Ultraschall-Prüfsysteme

Durch den stetigen Ausbau des Schienennetzes im Hochgeschwindigkeitsbereich steigen die Qualitätsanforderungen an die eingesetzten Eisenbahnräder, die extremen Belastungen im Fahrbetrieb sicher standhalten müssen. In Deutschland schreibt das Eisenbahn-Bundesamt für die Sicherheit des Schienenverkehrs eine Überprüfung auf innere Fehlstellen durch regelmäßige Prüfungen vor.

Insbesondere für den Bereich Bahntechnik wurden in der Vergangenheit von der Abteilung verschiedene Lösungssysteme in enger Zusammenarbeit mit Kunden umgesetzt:

Unterflur - Prüfseinrichtung (UFPE): Um die vorgeschriebene Ultraschallprüfung von Radsätzen bei Hochgeschwindigkeitszügen kostengünstig und effektiv durchführen zu können, wurde unter Federführung der DB-Systemtechnik gemeinsam mit dem Fraunhofer IZFP ein Ultraschallprüfsystem entwickelt, mit dem Radsätze im eingebauten Zustand geprüft werden können. Vor allem bei angetriebenen Radsätzen bringt dies wesentliche Vorteile, da der Ausbau der Radsätze entfällt. Die Verweildauer der Züge in den Instandhaltungswerken wird dadurch drastisch reduziert.

Hohlwellenprüfsystem (HPS): HPS ist eine Ultraschallprüfvorrichtung für die Prüfung von Eisenbahnradsatzwellen mit Bohrungen in unterschiedlichen Durchmessern. Die Wellen der Radsätze werden automatisch von Innen mit Ultraschall auf Volumen- und Oberflächenfehler geprüft. Die Prüfung erfolgt in Kontakttechnik von der Mantelfläche der Bohrung. Die durchschnittliche Prüfzeit liegt bei weniger als 15 Minuten je Welle.

Radkranz-Vollwellen-Prüfanlage (RVP): RVP ist ein System zur Prüfung der Radkränze sowie der Vollwellen von Radsätzen in einer gemeinsamen Prüfeinrichtung. Die Anlagenmechanik ist für die Prüfung an ausgebauten Radsätzen von Schienenfahrzeugen mit einem Messkreisdurchmesser von 620 mm bis 1050 mm ausgelegt und besteht aus einem Rollstand, einem Stahlbauportal, einer zentralen Z-Achse sowie je Seite einem Sensormodul für die Radkranzprüfung und die Vollwellenprüfung.
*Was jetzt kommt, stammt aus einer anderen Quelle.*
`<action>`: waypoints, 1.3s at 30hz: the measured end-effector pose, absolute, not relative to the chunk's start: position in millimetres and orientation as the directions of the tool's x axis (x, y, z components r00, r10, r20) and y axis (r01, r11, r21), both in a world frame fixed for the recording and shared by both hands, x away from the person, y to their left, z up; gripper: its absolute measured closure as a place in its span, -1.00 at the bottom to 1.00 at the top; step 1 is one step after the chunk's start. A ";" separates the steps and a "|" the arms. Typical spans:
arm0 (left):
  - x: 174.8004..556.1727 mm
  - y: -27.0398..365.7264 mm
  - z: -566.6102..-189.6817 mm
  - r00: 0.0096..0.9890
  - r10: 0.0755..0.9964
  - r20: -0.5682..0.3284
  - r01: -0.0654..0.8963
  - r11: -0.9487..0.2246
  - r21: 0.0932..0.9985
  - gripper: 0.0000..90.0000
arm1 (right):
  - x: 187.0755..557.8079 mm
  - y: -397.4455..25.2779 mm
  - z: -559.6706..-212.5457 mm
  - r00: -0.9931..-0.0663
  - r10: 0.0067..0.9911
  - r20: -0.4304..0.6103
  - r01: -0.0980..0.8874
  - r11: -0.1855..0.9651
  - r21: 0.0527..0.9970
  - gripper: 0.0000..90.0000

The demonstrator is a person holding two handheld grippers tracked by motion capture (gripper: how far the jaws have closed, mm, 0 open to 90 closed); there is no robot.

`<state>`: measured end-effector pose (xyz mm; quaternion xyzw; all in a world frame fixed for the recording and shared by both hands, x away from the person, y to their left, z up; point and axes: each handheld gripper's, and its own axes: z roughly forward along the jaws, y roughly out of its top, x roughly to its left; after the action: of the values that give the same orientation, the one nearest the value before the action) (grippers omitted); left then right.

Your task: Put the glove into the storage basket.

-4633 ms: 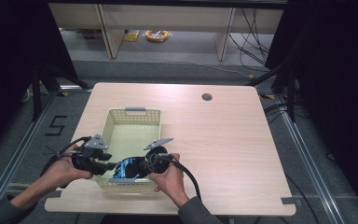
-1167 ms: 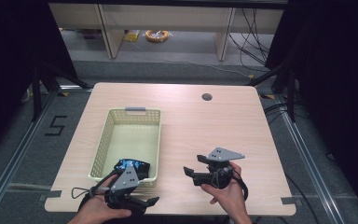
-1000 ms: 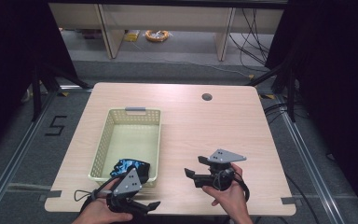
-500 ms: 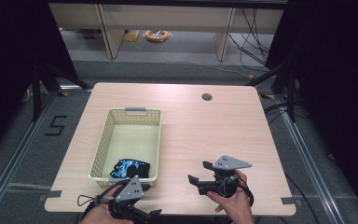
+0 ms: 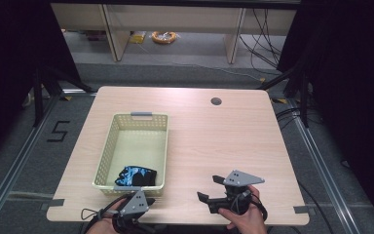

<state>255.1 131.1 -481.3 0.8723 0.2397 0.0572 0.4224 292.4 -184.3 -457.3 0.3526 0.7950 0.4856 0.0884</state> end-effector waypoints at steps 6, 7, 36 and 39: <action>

Ultraschall-Radprüfanlage (RWI - Rail-Wheel-Inspection): Für die Hersteller von Eisenbahnrädern und Radreifen ist unter der Leitung des Fraunhofer IPAs ein automatisches Ultraschall-Prüfsystem entwickelt worden. Dieses System eigent sich besonders für die Integration in den bestehenden Qualifikationsprozess. Je nach Radgröße sind hierbei Taktzeiten von bis zu 1 Minute möglich. Optional kann die Ultraschallprüfung auch an der Radnabe und der Radscheibe durchgeführt werden.

Automatische Radsatz-Prüfanlage (AURA-NT): AURA-NT ist für die Radkranz- und Radscheibenprüfung an ausgebauten Radsätzen von Schienenfahrzeugen ausgelegt. Die Mechanik der Anlage ermöglicht die exakte Positionierung von wechselbaren und nicht wechselbaren Prüfkopfsystemen an der inneren Stirnfläche und der Lauffläche der Räder sowie für das definierte und automatische Drehen der zu prüfenden Radsätze.